Why Video Improves Website Performance
One of video’s biggest advantages is its ability to change user behavior. When visitors land on a page with a video, they tend to stay longer, engage more, scroll further, and most importantly, absorb information faster. Search engines interpret those signals as relevance and quality. Over time, that helps pages rank better and perform more consistently.
Now, not only will your page rank high in the search engine landscapes, but your video content will be right there alongside it, reinforcing your brand authority and reliability.
Industrial Buyers Want Proof, Not Claims
Manufacturing buyers are trained to evaluate risk. They want evidence that a partner can actually deliver.
Video provides that proof instantly.
Videos help customers understand your values, capabilities, strengths, and more before they reach out. Seeing equipment in operation, watching a process unfold, or hearing an engineer explain how a challenge was solved builds credibility faster than paragraphs of copy (that no one will fully read) ever could. It builds trust.

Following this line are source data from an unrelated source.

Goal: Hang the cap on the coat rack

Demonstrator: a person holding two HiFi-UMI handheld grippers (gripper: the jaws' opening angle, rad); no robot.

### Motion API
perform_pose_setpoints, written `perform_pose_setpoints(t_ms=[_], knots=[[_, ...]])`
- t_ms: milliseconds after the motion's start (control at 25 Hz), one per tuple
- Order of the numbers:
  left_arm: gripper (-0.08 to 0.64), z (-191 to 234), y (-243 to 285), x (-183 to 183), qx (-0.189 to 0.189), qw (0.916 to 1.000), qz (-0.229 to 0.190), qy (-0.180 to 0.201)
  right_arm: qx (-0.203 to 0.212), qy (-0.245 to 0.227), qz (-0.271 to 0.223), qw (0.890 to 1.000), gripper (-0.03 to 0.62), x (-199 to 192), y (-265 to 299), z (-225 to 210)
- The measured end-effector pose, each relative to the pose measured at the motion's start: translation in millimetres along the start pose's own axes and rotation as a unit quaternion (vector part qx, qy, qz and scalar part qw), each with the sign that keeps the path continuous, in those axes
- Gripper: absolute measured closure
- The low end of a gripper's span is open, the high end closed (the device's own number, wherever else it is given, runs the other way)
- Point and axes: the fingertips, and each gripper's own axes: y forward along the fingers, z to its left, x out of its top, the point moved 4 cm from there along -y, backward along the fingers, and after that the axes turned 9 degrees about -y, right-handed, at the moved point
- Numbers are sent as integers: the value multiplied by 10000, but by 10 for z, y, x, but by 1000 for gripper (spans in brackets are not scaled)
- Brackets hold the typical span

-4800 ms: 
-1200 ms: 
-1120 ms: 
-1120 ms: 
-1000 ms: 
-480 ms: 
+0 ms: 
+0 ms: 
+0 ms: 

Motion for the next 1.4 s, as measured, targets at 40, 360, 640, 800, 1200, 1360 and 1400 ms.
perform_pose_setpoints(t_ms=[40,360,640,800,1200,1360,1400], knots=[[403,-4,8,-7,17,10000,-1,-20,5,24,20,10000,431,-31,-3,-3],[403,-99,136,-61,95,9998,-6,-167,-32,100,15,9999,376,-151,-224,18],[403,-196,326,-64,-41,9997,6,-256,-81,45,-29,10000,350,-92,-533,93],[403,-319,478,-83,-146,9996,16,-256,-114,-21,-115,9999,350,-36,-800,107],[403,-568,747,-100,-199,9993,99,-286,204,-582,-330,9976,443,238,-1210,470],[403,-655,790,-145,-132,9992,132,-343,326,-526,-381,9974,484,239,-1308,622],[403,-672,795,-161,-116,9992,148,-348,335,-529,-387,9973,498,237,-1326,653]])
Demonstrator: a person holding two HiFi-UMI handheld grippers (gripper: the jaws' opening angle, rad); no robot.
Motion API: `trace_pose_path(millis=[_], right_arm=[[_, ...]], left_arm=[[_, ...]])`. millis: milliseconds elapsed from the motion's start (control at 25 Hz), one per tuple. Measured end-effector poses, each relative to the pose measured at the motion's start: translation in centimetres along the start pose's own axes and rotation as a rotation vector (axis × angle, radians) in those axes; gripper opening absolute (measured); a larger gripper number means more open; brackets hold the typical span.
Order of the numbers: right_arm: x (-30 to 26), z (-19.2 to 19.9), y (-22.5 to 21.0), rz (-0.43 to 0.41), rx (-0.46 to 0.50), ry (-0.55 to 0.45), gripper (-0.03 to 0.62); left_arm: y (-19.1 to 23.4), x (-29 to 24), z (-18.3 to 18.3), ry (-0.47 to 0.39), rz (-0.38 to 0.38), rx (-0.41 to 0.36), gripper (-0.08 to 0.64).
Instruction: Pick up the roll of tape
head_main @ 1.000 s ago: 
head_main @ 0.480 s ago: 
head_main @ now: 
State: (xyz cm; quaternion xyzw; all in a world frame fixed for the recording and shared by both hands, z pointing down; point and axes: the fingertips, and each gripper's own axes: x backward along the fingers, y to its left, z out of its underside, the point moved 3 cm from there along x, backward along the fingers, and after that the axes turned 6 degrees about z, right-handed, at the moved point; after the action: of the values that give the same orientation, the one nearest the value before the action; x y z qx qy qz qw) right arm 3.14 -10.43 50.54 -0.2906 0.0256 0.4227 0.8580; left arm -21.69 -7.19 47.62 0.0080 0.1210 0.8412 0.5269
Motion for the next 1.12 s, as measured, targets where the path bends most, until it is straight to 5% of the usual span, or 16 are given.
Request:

Buyers can now see what your facility looks like or how organized your operation is. And when they see something they align with, it sells without selling.
When you use this trick on high-value pages, your website becomes a sales engine. You’ll get fewer calls with questions and more calls from people ready to partner with you. For industrial companies, this is especially valuable on these types of pages:
High-intent service pages
Industry-specific landing pages
Complex capability explanations
Technical case studies
Video created by Propellant for Maintecx
What Video Content Actually Works in Manufacturing
Industrial video doesn’t need to be flashy. It needs to be clear.
The most effective formats include:
Process explanations and “how it works” breakdowns
Equipment and capability overviews
Industry-specific problem solving
Customer success stories
Short educational videos answering common questions
Buyers are looking for understanding, not entertainment.
Video created by Propellant for Dalsin Industries
Final Takeaway
Video marketing is about meeting buyers where they already are and helping them understand, quickly and clearly, why your company is the right choice. For industrial manufacturers, video is no longer optional. It’s one of the most effective ways to improve visibility, earn trust, and support growth long after the first impression.